Full Report
In this investigation, we tracked a malware spam campaign that ultimately delivers Stealerium, a modular .NET infostealer with a broad feature set: credential theft, keylogging, file grabbing, webcam capture, clipboard hijacking, and Telegram‑assisted operator notifications and exfiltration.
Analysis Summary
# Tool/Technique: Stealerium
## Overview
Stealerium is a modular .NET infostealer distributed via a malware spam campaign. It is designed to achieve a broad range of illicit objectives on compromised systems, including credential theft, data exfiltration, and surveillance.
## Technical Details
- Type: Malware family (Infostealer)
- Platform: Windows (Inferred, as it is a common target for .NET stealers)
- Capabilities: Credential theft, keylogging, file grabbing, webcam capture, clipboard hijacking, Telegram-assisted C2 notifications/exfiltration.
- First Seen: Not specified in the provided context.
## MITRE ATT&CK Mapping
As direct mappings are not available in the text, the following are inferred based on the listed capabilities:
- **TA0001 - Initial Access** (Likely associated with the "malware spam campaign")
- **TA0005 - Defense Evasion** (Modular nature may support this)
- **TA0009 - Collection**
- T1005 - Data from Local System
- T1056.001 - Input Capture: Keylogging
- T1113 - Screen Capture (If webcam capture is used for surveillance)

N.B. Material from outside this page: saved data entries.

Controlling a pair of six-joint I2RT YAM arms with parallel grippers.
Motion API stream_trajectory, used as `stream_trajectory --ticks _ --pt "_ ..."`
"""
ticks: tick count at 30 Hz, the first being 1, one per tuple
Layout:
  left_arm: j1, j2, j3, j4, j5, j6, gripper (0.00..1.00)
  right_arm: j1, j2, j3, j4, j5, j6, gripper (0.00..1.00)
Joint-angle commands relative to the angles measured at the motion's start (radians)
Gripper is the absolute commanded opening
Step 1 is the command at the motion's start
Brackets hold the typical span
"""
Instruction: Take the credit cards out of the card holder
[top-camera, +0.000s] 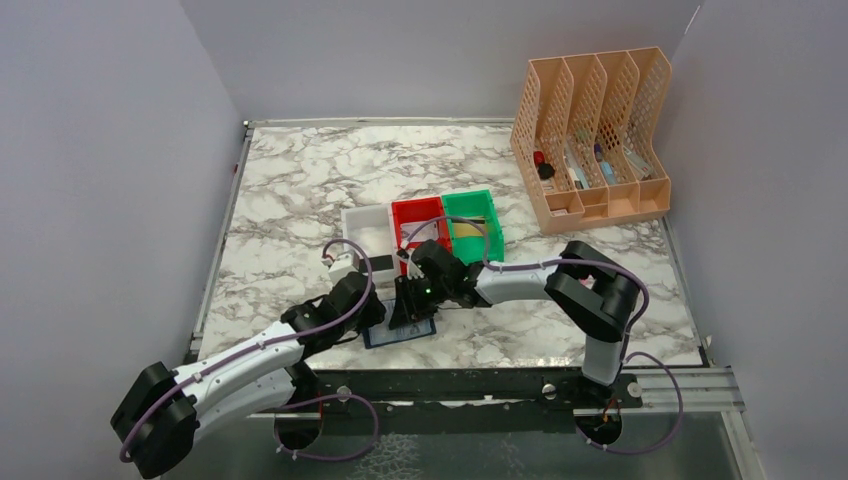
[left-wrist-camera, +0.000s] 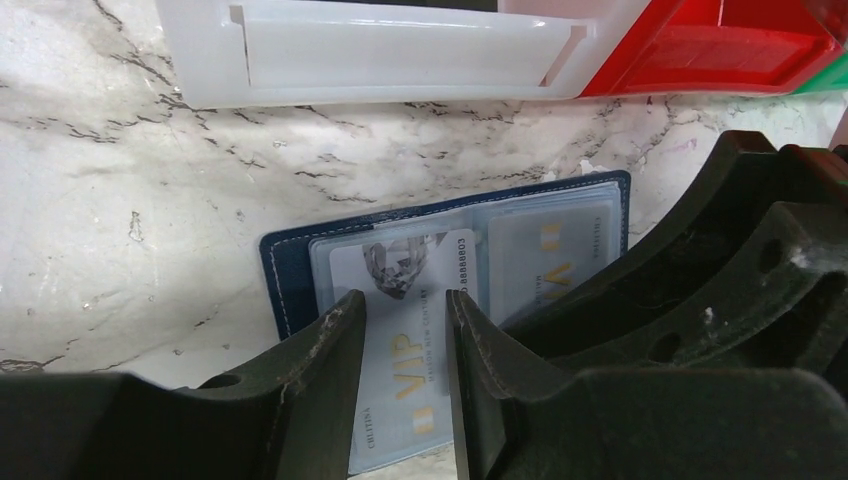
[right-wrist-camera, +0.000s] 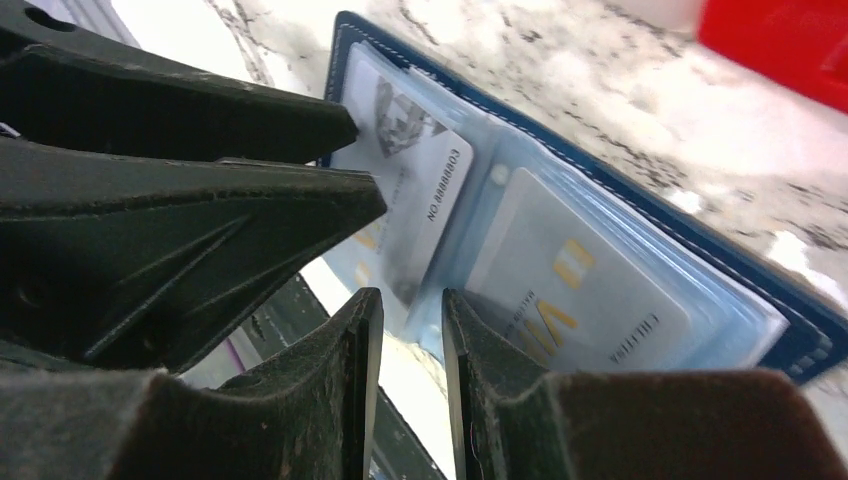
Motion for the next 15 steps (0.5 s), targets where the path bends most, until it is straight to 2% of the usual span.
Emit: stream_trajectory --ticks 1,5,9,15 --pt "-0.001 -0.007 -0.021 0.001 0.003 -0.015 0.38 0.002 0.05 -0.006 0.039 -0.013 0.048 0.34" --pt "0.0 -0.024 -0.02 -0.033 -0.018 -0.033 0.38 0.001 0.05 -0.028 0.046 0.022 0.068 0.34" --pt "-0.001 -0.029 -0.02 -0.049 -0.023 -0.033 0.38 -0.007 0.042 -0.045 0.074 0.019 0.09 0.29" --pt "0.0 -0.002 -0.025 -0.051 0.006 -0.037 0.36 -0.021 0.051 -0.056 0.151 -0.069 0.124 0.24"
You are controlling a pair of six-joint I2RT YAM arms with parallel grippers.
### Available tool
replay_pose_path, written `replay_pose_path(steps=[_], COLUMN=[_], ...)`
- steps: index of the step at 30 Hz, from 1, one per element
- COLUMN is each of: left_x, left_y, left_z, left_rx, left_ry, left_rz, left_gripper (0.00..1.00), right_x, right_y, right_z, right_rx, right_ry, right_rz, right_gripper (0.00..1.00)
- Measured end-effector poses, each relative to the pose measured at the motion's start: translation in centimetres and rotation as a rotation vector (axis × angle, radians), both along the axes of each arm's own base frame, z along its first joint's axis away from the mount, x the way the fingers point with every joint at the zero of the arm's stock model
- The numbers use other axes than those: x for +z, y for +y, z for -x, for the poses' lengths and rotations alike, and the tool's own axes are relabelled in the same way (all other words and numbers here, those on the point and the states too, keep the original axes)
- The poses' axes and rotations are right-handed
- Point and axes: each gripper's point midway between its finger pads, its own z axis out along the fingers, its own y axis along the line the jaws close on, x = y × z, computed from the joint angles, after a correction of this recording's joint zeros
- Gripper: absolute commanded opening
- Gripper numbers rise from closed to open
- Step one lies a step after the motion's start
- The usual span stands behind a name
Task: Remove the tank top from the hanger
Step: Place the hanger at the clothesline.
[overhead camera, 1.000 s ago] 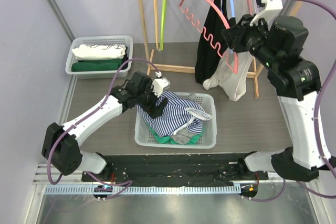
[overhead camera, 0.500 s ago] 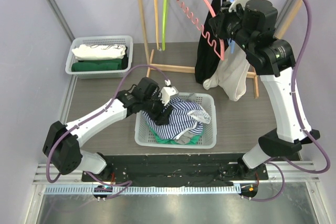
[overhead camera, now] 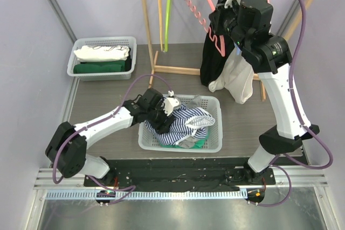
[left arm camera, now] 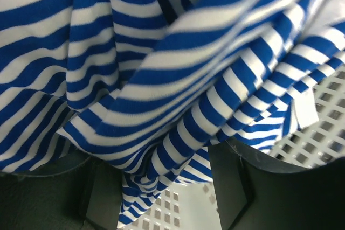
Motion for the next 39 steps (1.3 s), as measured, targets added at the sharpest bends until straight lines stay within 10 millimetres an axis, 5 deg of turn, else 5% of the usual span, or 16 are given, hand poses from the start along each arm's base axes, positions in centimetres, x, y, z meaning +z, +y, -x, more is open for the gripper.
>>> replay_pose_path(steps=[5, 9, 15, 25, 33, 39], left_x=[-1.5, -1.9, -0.2, 8.1, 15.5, 17.3], left_y=[0.3, 0.5, 0.9, 1.2, 1.9, 3.2], left_z=[-0.5, -0.9, -1.1, -2.3, -0.7, 1.2], left_rx=[0.006, 0.008, 0.028, 0.086, 0.069, 0.032], left_ry=[-0.018, -0.031, -0.071, -0.173, -0.221, -0.227], left_rz=[-0.04, -0.062, -0.051, -0.012, 0.067, 0.076], left_gripper=[0.77, 0.99, 1.0, 1.0, 1.0, 1.0], right_x=[0.6, 1.0, 1.6, 0.9, -0.1, -0.7], right_y=[0.0, 0.2, 0.4, 1.5, 2.1, 2.4], right_z=[-0.7, -0.9, -1.2, -2.7, -3.6, -4.1], right_rx=[-0.014, -0.013, -0.012, -0.008, -0.004, -0.003], right_ry=[-0.029, -0.047, -0.073, -0.073, -0.058, -0.058], right_rz=[0.0, -0.007, -0.018, -0.016, -0.005, -0.003], right_gripper=[0.01, 0.01, 0.01, 0.01, 0.01, 0.01])
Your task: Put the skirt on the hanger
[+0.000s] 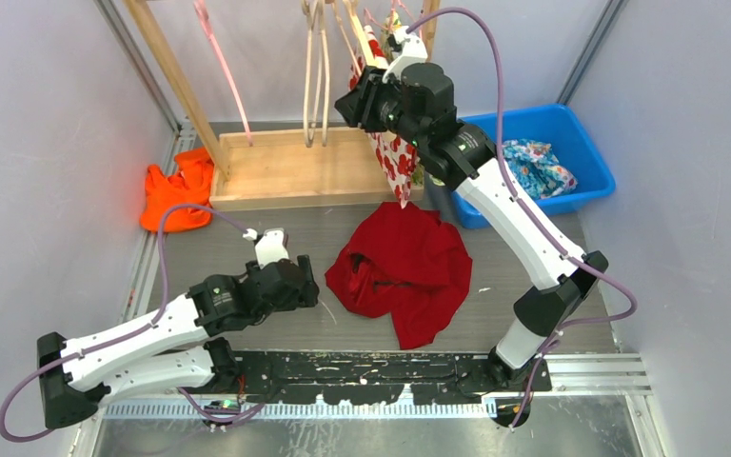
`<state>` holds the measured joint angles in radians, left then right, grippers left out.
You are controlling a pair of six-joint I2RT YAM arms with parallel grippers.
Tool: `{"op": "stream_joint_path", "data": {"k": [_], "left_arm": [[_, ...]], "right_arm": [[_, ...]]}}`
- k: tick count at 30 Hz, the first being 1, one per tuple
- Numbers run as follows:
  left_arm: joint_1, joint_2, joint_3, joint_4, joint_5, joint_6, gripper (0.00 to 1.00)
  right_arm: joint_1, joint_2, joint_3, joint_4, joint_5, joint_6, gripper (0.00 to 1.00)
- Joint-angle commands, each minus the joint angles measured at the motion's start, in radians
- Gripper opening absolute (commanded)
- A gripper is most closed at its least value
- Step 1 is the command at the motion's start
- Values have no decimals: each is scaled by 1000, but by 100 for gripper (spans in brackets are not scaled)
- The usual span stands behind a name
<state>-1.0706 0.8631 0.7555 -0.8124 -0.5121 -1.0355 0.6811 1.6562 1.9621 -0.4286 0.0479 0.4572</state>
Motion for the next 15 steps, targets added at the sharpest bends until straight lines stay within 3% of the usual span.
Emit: {"op": "stream_joint_path", "data": {"k": [1,7,15], "left_arm": [[4,-20,-8,-8,-18,0,80],[4,-24,-16,-6,-16,0,80],[4,-39,-28,-7,-18,-3,80]], "right_arm": [[9,-23,28,100,26,1,46],[18,-32,37,138,16,13,48],[55,-17,56,143,28,12,57]]}}
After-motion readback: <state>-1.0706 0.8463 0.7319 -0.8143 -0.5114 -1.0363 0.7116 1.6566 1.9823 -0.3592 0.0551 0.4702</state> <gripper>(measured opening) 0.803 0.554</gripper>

- T1114.002 - Clipboard Data
- **TA0010 - Exfiltration**
- T1567.002 - Exfiltration Over Web Service (Implied by Telegram use for notification/exfil)
## Functionality
### Core Capabilities
* Credential theft.
* Keylogging.
* File grabbing (searching for and stealing specified files).
* Clipboard hijacking.
### Advanced Features
* Modular design suggesting extensibility and updates.
* Webcam capture capabilities for surveillance.
* Use of Telegram for operator notifications and data exfiltration (C2 communication/exfil channel).
## Indicators of Compromise
* File Hashes: [N/A - Not specified in context]
* File Names: [N/A - Not specified in context]
* Registry Keys: [N/A - Not specified in context]
* Network Indicators: Telegram used for communications/exfiltration (operators use Telegram for C2/exfil).
* Behavioral Indicators: Execution of keylogging, manipulation of the clipboard, initiating webcam streams, and outbound communication directed via Telegram.
## Associated Threat Actors
* The context describes an observed campaign; specific threat actors are not named, only that the malware is deployed via a "malware spam campaign."
## Detection Methods
* Signature-based detection: Via known Stealerium file signatures or hashes (if known).
* Behavioral detection: Monitoring for attempts to capture keystrokes, hijack clipboard content, capture webcam data, or communicate out-of-band via services like Telegram for C2 activity.
## Mitigation Strategies
* Prevention measures: User training against links/attachments in spam campaigns. Email filtering to block malicious content.
* Hardening recommendations: Implementing application control to restrict execution of unsigned or suspicious .NET binaries. Monitoring for unexpected process behavior (e.g., an unassociated process accessing the webcam).
## Related Tools/Techniques
* Other .NET infostealers (e.g., RedLine, Vidar, Raccoon Stealer).
* Use of legitimate external services (like Telegram) for C2 communication and exfiltration.